→ **EXERCISE BRIEF**: In the listing below, print exactly the lines between the line holding "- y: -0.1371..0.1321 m" and the line holding "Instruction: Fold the", inclusive, and no more.

DATA LISTING Start Marker

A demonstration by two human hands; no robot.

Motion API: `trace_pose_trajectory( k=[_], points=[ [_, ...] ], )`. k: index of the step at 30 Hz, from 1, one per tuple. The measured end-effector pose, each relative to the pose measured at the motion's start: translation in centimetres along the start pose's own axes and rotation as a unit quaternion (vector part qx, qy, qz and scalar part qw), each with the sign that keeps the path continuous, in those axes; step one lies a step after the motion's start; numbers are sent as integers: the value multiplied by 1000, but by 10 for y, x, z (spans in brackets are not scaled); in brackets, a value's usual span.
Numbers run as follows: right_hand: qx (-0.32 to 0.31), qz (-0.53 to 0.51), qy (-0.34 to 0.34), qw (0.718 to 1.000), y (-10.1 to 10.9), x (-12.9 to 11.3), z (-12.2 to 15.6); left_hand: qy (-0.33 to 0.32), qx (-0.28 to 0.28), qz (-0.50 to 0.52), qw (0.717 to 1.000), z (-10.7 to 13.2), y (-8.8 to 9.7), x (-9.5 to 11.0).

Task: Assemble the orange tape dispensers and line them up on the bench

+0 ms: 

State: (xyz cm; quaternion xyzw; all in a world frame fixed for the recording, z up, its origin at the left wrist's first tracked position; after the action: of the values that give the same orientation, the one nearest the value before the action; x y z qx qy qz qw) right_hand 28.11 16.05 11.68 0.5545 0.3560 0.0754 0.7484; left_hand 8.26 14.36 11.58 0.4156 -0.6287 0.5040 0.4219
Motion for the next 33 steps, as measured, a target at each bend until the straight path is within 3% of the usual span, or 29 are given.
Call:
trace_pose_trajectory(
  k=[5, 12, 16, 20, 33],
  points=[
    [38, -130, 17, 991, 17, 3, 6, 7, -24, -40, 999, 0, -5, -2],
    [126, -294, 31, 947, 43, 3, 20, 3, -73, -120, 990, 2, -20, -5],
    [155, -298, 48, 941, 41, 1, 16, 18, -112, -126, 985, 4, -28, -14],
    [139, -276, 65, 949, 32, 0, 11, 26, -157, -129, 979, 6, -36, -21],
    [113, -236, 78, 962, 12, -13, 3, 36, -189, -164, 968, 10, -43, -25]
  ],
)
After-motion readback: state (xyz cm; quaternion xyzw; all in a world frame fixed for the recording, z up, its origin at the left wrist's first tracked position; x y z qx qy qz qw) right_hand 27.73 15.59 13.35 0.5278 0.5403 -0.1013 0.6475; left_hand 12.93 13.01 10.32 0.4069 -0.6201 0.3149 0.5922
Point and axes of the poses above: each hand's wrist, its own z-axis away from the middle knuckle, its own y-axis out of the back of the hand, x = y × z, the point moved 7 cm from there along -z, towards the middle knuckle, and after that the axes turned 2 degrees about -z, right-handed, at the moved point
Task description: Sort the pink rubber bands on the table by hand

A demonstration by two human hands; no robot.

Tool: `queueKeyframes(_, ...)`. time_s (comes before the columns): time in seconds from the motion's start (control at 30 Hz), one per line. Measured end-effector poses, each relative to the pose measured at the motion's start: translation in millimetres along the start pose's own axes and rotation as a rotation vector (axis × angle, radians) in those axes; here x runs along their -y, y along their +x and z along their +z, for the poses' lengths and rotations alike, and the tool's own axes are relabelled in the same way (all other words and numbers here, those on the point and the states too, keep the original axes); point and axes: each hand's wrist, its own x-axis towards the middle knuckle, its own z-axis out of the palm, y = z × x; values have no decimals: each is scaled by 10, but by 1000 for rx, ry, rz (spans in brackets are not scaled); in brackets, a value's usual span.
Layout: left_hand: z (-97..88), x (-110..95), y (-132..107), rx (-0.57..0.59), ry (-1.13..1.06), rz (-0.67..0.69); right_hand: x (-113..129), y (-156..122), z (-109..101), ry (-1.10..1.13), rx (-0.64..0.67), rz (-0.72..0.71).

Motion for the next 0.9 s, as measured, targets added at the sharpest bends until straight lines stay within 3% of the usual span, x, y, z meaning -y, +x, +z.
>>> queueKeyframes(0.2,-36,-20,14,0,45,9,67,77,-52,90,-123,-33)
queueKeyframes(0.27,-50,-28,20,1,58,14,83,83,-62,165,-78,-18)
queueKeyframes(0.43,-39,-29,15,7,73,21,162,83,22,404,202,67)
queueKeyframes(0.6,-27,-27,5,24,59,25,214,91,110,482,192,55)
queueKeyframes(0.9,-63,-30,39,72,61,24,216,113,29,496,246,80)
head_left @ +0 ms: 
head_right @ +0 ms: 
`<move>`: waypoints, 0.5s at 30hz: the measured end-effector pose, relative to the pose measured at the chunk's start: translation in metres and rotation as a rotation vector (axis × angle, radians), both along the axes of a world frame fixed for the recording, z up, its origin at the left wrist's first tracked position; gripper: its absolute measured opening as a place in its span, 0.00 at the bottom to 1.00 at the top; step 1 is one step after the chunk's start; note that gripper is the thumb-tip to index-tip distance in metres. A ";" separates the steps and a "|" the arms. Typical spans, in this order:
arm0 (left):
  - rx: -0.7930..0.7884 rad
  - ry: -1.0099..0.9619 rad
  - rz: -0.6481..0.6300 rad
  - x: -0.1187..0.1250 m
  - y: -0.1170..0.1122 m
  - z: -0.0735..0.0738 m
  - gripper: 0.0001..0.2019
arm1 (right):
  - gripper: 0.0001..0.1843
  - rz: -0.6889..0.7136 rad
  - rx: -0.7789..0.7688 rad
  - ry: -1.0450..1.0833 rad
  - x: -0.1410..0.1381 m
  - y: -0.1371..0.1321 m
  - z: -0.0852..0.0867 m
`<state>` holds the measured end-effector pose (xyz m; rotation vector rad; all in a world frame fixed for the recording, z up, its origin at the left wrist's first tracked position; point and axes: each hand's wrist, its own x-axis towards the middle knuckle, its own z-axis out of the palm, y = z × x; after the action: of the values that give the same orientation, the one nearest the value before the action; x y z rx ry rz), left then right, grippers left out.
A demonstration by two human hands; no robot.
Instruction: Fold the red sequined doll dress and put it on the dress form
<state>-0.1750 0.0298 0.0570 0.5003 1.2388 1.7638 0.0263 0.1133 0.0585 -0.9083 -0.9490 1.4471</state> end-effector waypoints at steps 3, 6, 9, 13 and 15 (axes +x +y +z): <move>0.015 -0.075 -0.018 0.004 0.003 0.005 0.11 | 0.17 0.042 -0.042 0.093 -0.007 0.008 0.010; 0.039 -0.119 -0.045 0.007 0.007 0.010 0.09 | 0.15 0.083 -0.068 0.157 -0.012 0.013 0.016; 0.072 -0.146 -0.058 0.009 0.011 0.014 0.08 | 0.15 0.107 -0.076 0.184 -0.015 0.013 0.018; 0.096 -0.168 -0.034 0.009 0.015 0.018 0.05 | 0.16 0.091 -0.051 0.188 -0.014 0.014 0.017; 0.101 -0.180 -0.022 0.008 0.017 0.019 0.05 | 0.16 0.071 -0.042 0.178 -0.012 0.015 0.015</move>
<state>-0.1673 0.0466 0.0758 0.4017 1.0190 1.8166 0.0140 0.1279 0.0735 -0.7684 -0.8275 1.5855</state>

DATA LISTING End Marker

→ **SOLVED PROBLEM**:
  - y: -0.1371..0.1321 m
  - z: -0.0852..0.0867 m
`<state>` holds the measured end-effector pose (xyz m; rotation vector rad; all in a world frame fixed for the recording, z up, its origin at the left wrist's first tracked position; point and axes: each hand's wrist, its own x-axis towards the middle knuckle, its own z-axis out of the palm, y = z × x; after the action: of the values that give the same orientation, the one nearest the value before the action; x y z rx ry rz), left then right, grippers left out.
A demonstration by two human hands; no robot.
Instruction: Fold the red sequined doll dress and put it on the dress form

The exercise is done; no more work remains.